Allora questa notte per #Storie2020 vi devo raccontare una storia. Molto dolorosa.
Allora questa non è la classica storia di Natale, quelle che metti sotto l’albero pronte da scartare o la storia da Primo dell’Anno che ti porta ad avere fiducia sul mondo. No.
Questa è una storia dove la sera gli occhi sono pieni di pianto. Una di quelle terribili. Una di quelle che ci sto dietro da un po’.
Una storia che diventa un tarlo. Che la porti dentro. Che diventa un macigno. Un macigno nel cuore. Un macigno nelle pieghe del volto. Un peso enorme per chi la vive, impossibile da sopportare. Da portare appresso. Da farsi carico.
Una storia di bambini strappati. Tolti. Affidati. Una storia di legami lacerati. Sdruciti. Stracciati.
La storia di una nonna che non vede il proprio nipote da dieci mesi. Non lo vede. Non lo sente. Non gli può consegnare i regali. Non sa dove sia. Cosa faccia. Se abbia bisogno di qualcosa.
Sa solo che suo nipote sta in un’altra famiglia ma non sa dove. Non può vederlo, non può parlarci, non ci parla nemmeno al telefono. Le dicono che il nipotino ringrazia per i regali di Natale, ma chissà se quei regali glieli abbiano mai dati.
Perché questa é la storia di un Natale triste. La storia di una donna che da aprile combatte. Che da aprile alza la voce. Che da aprile non riesce a dormire. Una donna che si sta facendo in quattro. Che partecipa a tutte le iniziative del mondo. Convegni, conferenze, incontri. Ci crede veramente. Ci crede davvero. E la sera quando va a letto sente tanto, tanto freddo.
Ma una donna forte coraggiosa. Razionale. Che sa perfettamente quello che vuole.
E ne vedo di casi disperati, dove i padri sono ancora più disperati della situazione dei figli, ma questa. Questa no, non lo è. Questa è la storia di come si possa arrivare a fare tanto male. Questa eccessiva psicologicizzazione di tutto. Questa assoluta ricerca della perfezione, che porta a vedere nei comportamenti normali quelli di chiunque bambino, un comportamento aggressivo, maldestro. È aggressivo ti diranno. Vive un rapporto conflittuale. E quindi. Quindi lo togliamo. E così ti piombano in casa una mattina. O a scuola la seconda ora. Lo prendono. Lo prelevano. Lo portano via e lo affidano a un’altra famiglia. Una famiglia che per tenerlo prende la bellezza di oltre cinquecento euro.
Così ti compra le caramelle buone, ti mette le stelle filanti in camera, ti compra quello che magari non hai mai potuto avere, e poi. Poi diventa la tua famiglia. E allora ho letto relazioni sconvolgenti. Parole pesanti. Parole che feriscono.
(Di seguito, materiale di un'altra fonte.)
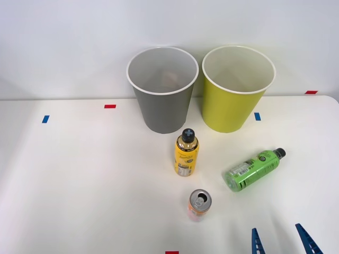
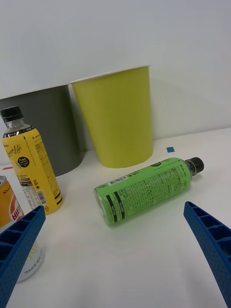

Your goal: Put cans in the gray bin, plastic bottles in the light green bin

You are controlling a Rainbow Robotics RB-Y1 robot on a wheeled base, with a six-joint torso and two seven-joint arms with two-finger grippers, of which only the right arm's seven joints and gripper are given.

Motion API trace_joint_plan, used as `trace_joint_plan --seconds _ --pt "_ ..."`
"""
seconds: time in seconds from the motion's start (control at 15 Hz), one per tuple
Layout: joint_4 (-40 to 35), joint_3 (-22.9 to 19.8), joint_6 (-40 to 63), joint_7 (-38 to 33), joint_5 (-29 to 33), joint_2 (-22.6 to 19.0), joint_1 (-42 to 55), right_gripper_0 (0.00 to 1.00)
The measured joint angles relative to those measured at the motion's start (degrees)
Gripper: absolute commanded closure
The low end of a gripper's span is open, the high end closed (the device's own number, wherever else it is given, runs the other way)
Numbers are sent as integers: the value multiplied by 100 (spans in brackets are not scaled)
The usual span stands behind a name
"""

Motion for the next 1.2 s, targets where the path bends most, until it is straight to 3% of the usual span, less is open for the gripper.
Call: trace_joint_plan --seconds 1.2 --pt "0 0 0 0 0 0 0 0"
Parole che non possono essere dimenticate.
Bambini che vengono tolti alle famiglie, che vengono spostati da un’abitazione a un’altra nel giro di poche ore. I servizi sociali se li vanno a prendere a scuola, li caricano su un’auto e li portano in un’altra famiglia che prende soldi per accudirli. Si trancia il rapporto con il passato, rivissuto se non in sporadiche occasioni, si cerca di dimenticare quello che era prima, gli si dà una stanza nuova, dei giochi nuovi, un padre, una madre e lo si mette da un’altra parte. A pochi anni.
La mattina il piccolo parte da una casa e la sera si ritrova in un’altra. Lacerante. Indelebile. Sono relazioni strappate che ti porterai dentro sempre.
Perché poi. Poi ti piomba il mondo addosso. Ti si rovescia. Ti schiaccia. Ti manca l’aria.
Non riesci a fartene una ragione. Quella creatura strappata a chi le voleva bene. Perché poi.
Poi una sera ti arriva questo messaggio e capisci quanto cattivo possa essere l’essere umano.
“Pensavo di essere arrivata a un punto della mia vita stabile tranquillo equilibrato dopo periodi tortuosi – mi scrive questa donna – eravamo tranquilli avevamo già molto, non si chiedeva molto di più dalla vita e poi in un batter di ciglia ti travolge un’onda così violenta che ti trascina giù e non emergi, ti manca l’aria e cerchi di emergere ma arranchi e non emergi no, non ci riesci non respiri e poi e poi i pensieri e passa la primavera e passa l’estate e non hai potuto godere di lui dei nostri progetti gite viaggi mare e ora arriva Natale e non c’è stato nulla e non c’è nulla di che divertirsi di che festeggiare nulla non c’è più niente niente niente si vive e basta”.
Già. E allora Natale è passato. Capodanno anche. Domani è l’Epifania, e questa nonna nemmeno la calza potrà fare al suo nipote.